It’s not easy to lose track of Lake Erie. It’s harder still to lose track of two and a half Lake Eries, but that’s more or less what happened back in 2015, when the Earth lost 290 cubic miles (1,200 cubic km) of freshwater, or 250% of Lake Erie’s volume.
The loss of freshwater in lakes, rivers, and underground aquifers was to be expected during the 2014 to 2016 window, since that period coincided with an El Niño warming, during which there is usually more evaporation and less replenishment by precipitation. The problem, as a new paper in Surveys in Geophysics reports, is that eight years later, the lost water has not been replenished—even after the relative cooling of the 2020 to 2023 La Niña cycle.
The near-decade of drying coincides with the nine warmest years in the modern climate record, making a strong case that the freshwater loss is a direct result of climate change.
“It’s striking that since 2015 we’ve had a series of years that have all been at the top [in temperature],” says Matthew Rodell, a hydrologist at NASA’s Goddard Space Flight Center, and the lead author of the paper. “It would seem like an incredible coincidence if they’re not related to the water storage decline on land. It’s definitely something to be concerned about.”
The global observations that documented the great drying were conducted by two pairs of spacecraft known as the Gravity Recovery and Climate Experiment, or GRACE, satellites. Jointly operated by NASA, the German Aerospace Center, and the German Research Centre for Geosciences, the original GRACE tandem was launched in 2002 and remained in service until 2017. The second pair, known as the GRACE Follow-On and operated by the same international collaboration, went aloft in 2018 and are expected to function through the end of this decade.
The satellites operate not by directly measuring water levels, but rather by tracking variations in the planet’s gravity field, which change depending on the mass and density of the part of the planet over which each GRACE is flying. “The gravity field is non-uniform,” says Rodell. “Where there’s a mountain range, for example, there’s more mass, which means more gravitational potential, so you’d actually weigh a little bit more when you stand on top of a mountain.”
The same is true of rivers and lakes and aquifers, which exert a slightly more powerful gravitational tug when they’re brimming with water and a slightly less powerful one when they’re less full. The twin GRACEs fly in formation with an average distance of 124 miles (200 km) between them, a gap that widens or narrows slightly when the changing gravitational pull of the planet plucks at them.
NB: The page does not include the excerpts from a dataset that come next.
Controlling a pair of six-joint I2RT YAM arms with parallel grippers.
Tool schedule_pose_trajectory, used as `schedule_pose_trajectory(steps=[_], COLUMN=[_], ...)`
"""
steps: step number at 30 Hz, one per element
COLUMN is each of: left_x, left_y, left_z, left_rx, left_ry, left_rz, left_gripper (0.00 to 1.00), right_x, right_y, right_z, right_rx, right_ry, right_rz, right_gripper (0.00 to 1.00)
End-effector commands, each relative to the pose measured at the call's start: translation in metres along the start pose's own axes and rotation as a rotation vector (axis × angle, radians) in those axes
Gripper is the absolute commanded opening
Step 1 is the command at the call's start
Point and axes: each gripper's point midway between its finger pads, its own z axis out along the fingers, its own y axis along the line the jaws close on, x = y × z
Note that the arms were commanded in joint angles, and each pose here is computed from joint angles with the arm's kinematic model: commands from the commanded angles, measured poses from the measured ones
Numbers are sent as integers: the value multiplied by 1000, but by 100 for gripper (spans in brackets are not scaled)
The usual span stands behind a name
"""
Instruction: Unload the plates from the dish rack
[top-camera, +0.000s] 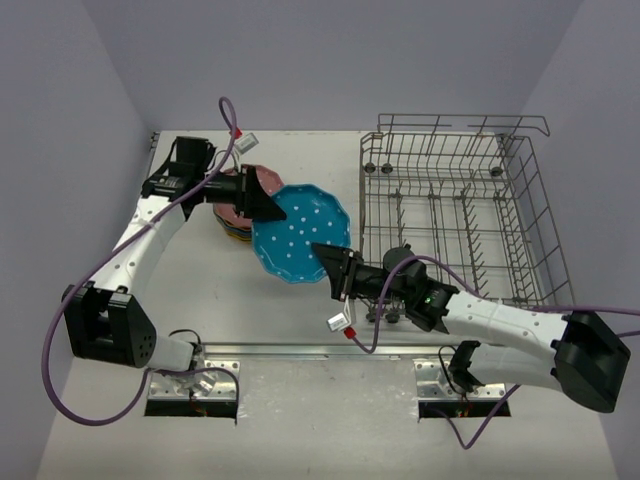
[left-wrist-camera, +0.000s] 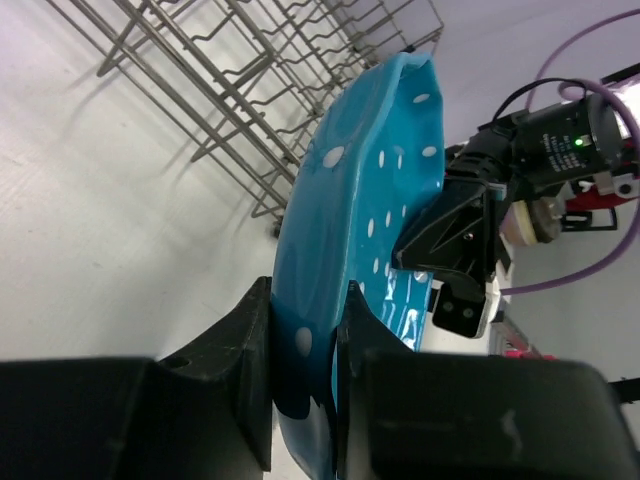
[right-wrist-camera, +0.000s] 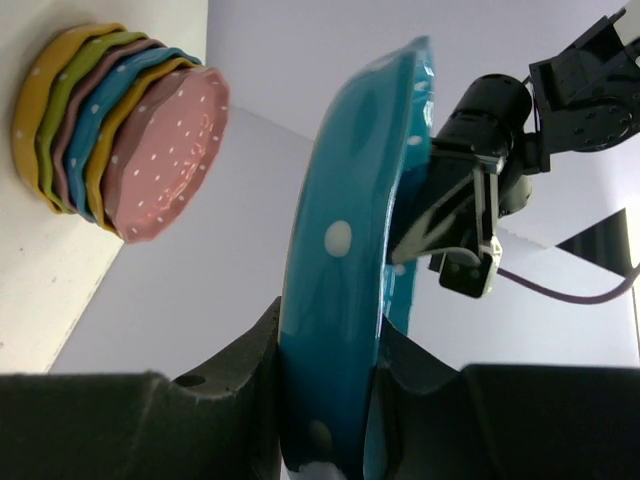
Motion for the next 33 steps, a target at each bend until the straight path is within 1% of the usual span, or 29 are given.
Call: schedule_pose_trajectory(steps=[1, 3, 4, 6, 7, 9, 10, 12, 14, 16, 18, 20, 21, 23, 27, 30, 32, 33], left_x=[1, -5, -9, -22, -31, -55, -57, -80, -91, -102, -106, -107, -108, -108, -106, -106, -107, -107], left_y=[-17, -12, -8, 7, 16, 40, 43, 69, 84, 111, 126, 143, 151, 163, 191, 204, 211, 217], left_z=[2, -5, -9, -21, -27, -46, -52, -71, -78, -90, -94, -96, -98, -100, -101, -102, -103, -105], left_rx=[86, 78, 71, 27, -13, -118, -131, -254, -313, -438, -501, -543, -564, -600, -653, -685, -700, -711], left_ry=[2, -26, -44, -91, -117, -181, -195, -269, -304, -341, -354, -356, -361, -367, -362, -364, -369, -371], left_rz=[84, 54, 35, 1, -9, -11, -27, -50, -63, -72, -77, -83, -86, -92, -124, -128, -130, -134], left_gripper=[0, 0, 0, 0, 0, 0, 0, 0, 0, 0, 0, 0, 0, 0, 0, 0, 0, 0], right_x=[54, 59, 62, 68, 70, 74, 77, 83, 88, 95, 101, 114, 117, 130, 147, 155, 156, 154], right_y=[-97, -92, -90, -86, -84, -79, -79, -74, -70, -64, -58, -57, -49, -50, -31, -29, -28, -22], right_z=[-19, -18, -19, -23, -25, -28, -31, -38, -43, -53, -59, -72, -77, -91, -115, -129, -134, -136], right_rx=[267, 235, 222, 199, 190, 173, 173, 157, 139, 116, 94, 82, 59, 72, 15, 30, 23, 1], right_ry=[205, 224, 237, 270, 286, 312, 330, 366, 401, 450, 494, 572, 607, 668, 765, 808, 819, 827], right_rz=[-79, -56, -46, -25, -14, 9, 18, 61, 86, 152, 203, 295, 353, 494, 663, 731, 754, 792], right_gripper=[34, 68, 81, 96, 99, 99, 99, 99, 99, 99, 99, 99, 99, 99, 99, 99, 99, 99])
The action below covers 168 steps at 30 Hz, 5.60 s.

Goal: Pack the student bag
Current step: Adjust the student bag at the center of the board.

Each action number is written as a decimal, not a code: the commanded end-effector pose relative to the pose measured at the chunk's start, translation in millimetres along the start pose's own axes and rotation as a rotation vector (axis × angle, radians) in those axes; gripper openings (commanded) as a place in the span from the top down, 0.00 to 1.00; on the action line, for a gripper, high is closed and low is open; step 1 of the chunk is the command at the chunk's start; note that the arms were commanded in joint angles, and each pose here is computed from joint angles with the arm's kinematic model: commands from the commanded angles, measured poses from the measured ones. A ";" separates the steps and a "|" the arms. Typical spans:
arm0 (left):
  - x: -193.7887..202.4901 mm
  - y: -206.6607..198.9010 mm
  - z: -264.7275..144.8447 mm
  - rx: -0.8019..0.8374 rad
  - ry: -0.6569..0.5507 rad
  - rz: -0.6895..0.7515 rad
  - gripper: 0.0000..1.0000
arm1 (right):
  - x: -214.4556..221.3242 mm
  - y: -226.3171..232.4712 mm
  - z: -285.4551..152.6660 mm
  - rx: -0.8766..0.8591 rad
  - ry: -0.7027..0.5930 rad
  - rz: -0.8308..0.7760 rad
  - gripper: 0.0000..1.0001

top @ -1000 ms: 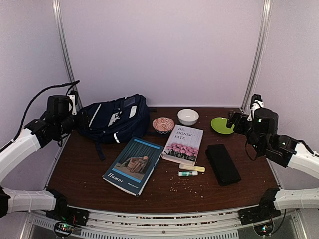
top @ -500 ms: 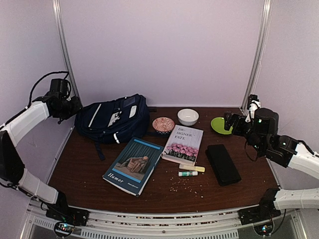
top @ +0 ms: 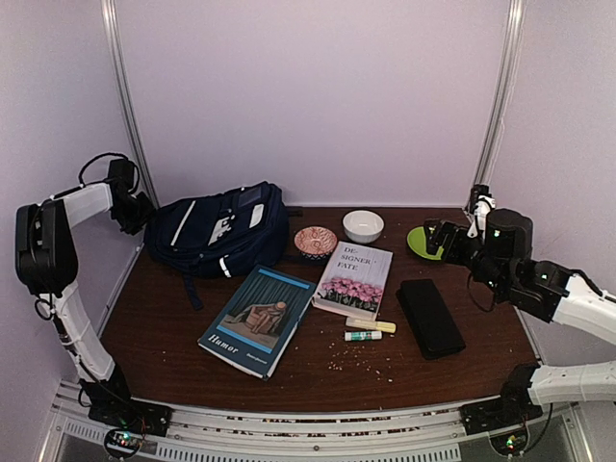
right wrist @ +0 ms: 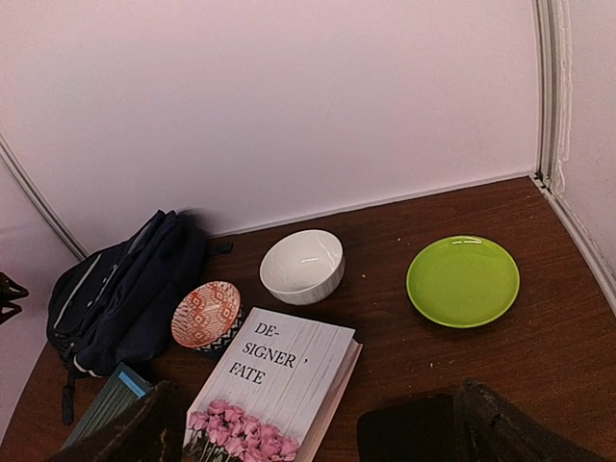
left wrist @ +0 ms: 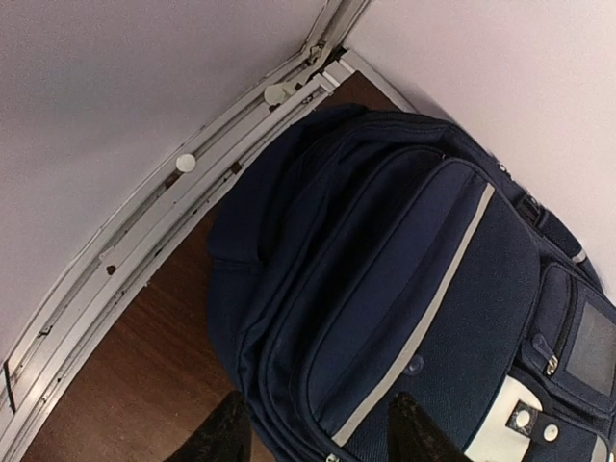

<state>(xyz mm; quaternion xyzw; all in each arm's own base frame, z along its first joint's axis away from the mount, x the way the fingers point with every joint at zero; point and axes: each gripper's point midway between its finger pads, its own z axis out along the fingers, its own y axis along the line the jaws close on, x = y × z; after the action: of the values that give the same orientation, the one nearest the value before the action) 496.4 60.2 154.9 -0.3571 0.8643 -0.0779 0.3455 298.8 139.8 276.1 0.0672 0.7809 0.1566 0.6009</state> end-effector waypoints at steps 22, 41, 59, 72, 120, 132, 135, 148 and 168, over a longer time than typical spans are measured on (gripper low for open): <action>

“Every five seconds the satellites are measuring the distance with the precision of a micron, which is about the size of a red blood cell,” says Rodell.
Running those gravitational numbers, Rodell and his colleagues arrived at the global loss of 290 cubic miles of freshwater, which, averaged out over all of the world’s lakes, rivers, and underground aquifers, comes out to a drop in water level of 1 cm (0.39 in.). The planet’s total water budget—which includes oceans, seas, clouds, glaciers, polar caps, and more—does not change in times of drought or flood or El Niño or La Niña, of course, and the seemingly missing water is just a tiny fraction of the overall 14 million cubic miles of freshwater the planet holds. But the location of that water matters too, and less and less of it is available to the 8.1 billion humans who depend on it.
Rising global temperatures increase both surface evaporation and the capacity of the atmosphere to hold water vapor, for example, which dries out the soil and aquifers and lowers sea and lake levels. When the super-saturated atmosphere finally does produce rain, it tends to dump it in hard, fast storms, rather than in slower, more drenching downpours that have a better chance of seeping into the dry, compacted surface.
“The extreme precipitation then runs off of the surface and can’t recharge the soil,” says Michael Bosilovich, a senior meteorologist at Goddard and a co-author of the paper. Some of that water drains into fresh lakes and rivers, but more runs into the saltwater ocean. “What we’re not getting is the [freshwater] replenishment we would have had in the past.”
For cities and agricultural regions that rely on aquifers, this can lead to a vicious cycle of drying, with more groundwater being pumped up to meet human needs, less rain falling to replace it, and the rain that does fall draining off. Making things worse has been a series of local, national, and continental droughts that occurred around the world during the period covered by the new study. Intense drying began in northern and central Brazil in 2014, followed by similar conditions in Australia, Southeast Asia, South America, North America, Europe, and Africa. Indeed, 13 of the 30 worst droughts observed by the GRACE satellites since 2002 occurred in 2015 or later, and are believed to have been exacerbated by climate change-related evaporation.
“The series of major droughts around the world explain in large part why we’ve had a persistent decrease in water storage on land,” says Rodell.
At least six more years of readings are expected to be produced by the GRACE Follow-On satellites, and those will tell their own tale of the health of the planet, but the authors of the current study are not optimistic. “At least as far as the GRACE data goes, we don’t see this turning around,” says Bosilovich.
“Going back to the 1980s, there have been equally steep [freshwater] declines, but there has been a recovery afterwards,” says Rodell. “In this one, not only was the drying abrupt and steep, but nine years later, we haven’t recovered.”